Neutral and Cationic Main Group Lewis Acids - Synthesis, Anion Complexation and Redox Properties
Abstract
The primary goal of this research concerns the synthesis and characterization of hybrid main group Lewis acids. Initially, the focus of this work was on the synthesis of derivatives possessing unusual bonding interactions enforced by a rigid 1,8- naphthalenediyl scaffold. After discovering a route to a new dilithio reagent, silicon based derivatives featuring R3Si-F->CR3
- and R3C-H->SiFR3 interactions of 2.703(2) and 2.32(2) Angstrom respectively were successfully synthesized and fully characterized.

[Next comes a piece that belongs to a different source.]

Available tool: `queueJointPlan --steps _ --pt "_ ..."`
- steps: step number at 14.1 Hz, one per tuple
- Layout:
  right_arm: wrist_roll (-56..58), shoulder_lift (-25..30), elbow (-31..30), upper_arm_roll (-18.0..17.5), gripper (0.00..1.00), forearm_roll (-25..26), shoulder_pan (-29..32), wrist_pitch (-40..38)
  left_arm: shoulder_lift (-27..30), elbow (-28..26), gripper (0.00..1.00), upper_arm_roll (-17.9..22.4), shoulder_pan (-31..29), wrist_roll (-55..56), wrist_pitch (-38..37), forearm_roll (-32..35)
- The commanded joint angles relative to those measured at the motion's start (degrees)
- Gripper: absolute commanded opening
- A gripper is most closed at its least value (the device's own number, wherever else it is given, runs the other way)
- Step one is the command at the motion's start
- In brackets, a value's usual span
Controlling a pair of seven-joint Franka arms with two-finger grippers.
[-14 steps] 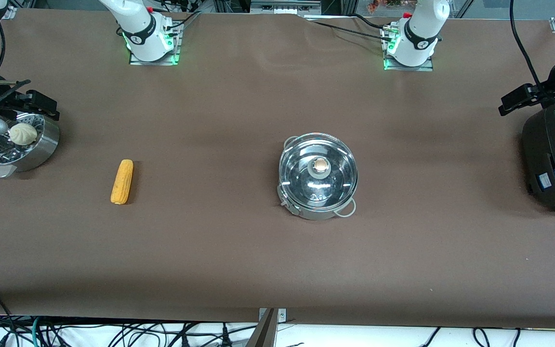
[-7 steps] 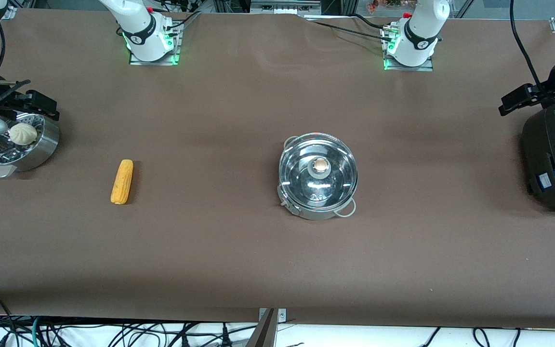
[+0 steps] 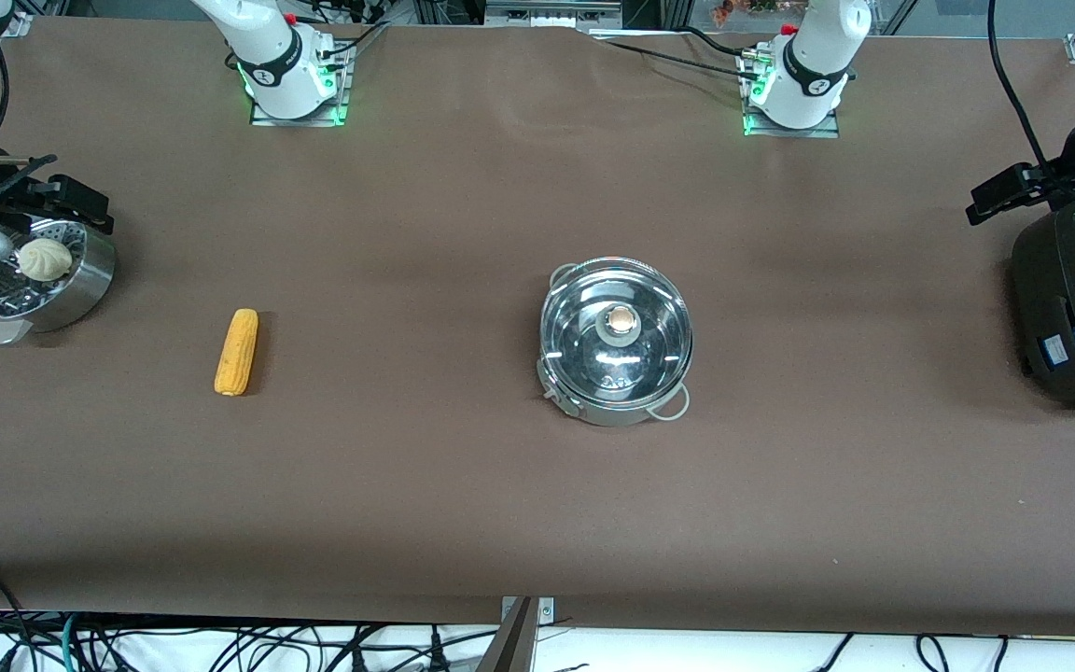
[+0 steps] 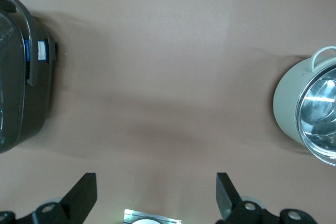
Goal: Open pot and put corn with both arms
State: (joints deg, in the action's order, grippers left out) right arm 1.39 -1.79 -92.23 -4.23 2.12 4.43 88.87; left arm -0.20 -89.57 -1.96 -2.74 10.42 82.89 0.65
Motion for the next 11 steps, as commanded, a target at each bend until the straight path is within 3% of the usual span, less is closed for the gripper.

Another hybrid Lewis acid based on the 1,8-naphthalenediyl scaffold that was studied was a trinuclear B2/Hg Lewis acid. This molecule has been shown to bind two fluoride anions sequentially, and the binding events can be followed by differential pulsed votammetry. The final part of this work concerns the reactivity and redox behavior of main group systems. It has been shown that the p-phenylene linker in 4-dimesitylboryl-1- diarylmethylium benzenes effectively reduces electrochemical communication between the carbocation and borane moieties when compared to systems without the linker. Reduction of these species produces a derivative whose EPR signal is only slightly influenced by the ^11 B center. These findings have been further substantiated by theoretical calculations. Finally, the redox properties of alpha-phosphonio- and alpha- phosphonyl-carbocations have been studied. Chemical reduction of both species leads to a predominately carbon centered radical with coupling to the ^31P center of 18 and 19.7 G respectively. The alpha-phosphonio carbocations, however, also undergo ligand exchange reactions with pyridine derivatives suggesting that these species can also be referred to as ligand stabilized carbodications.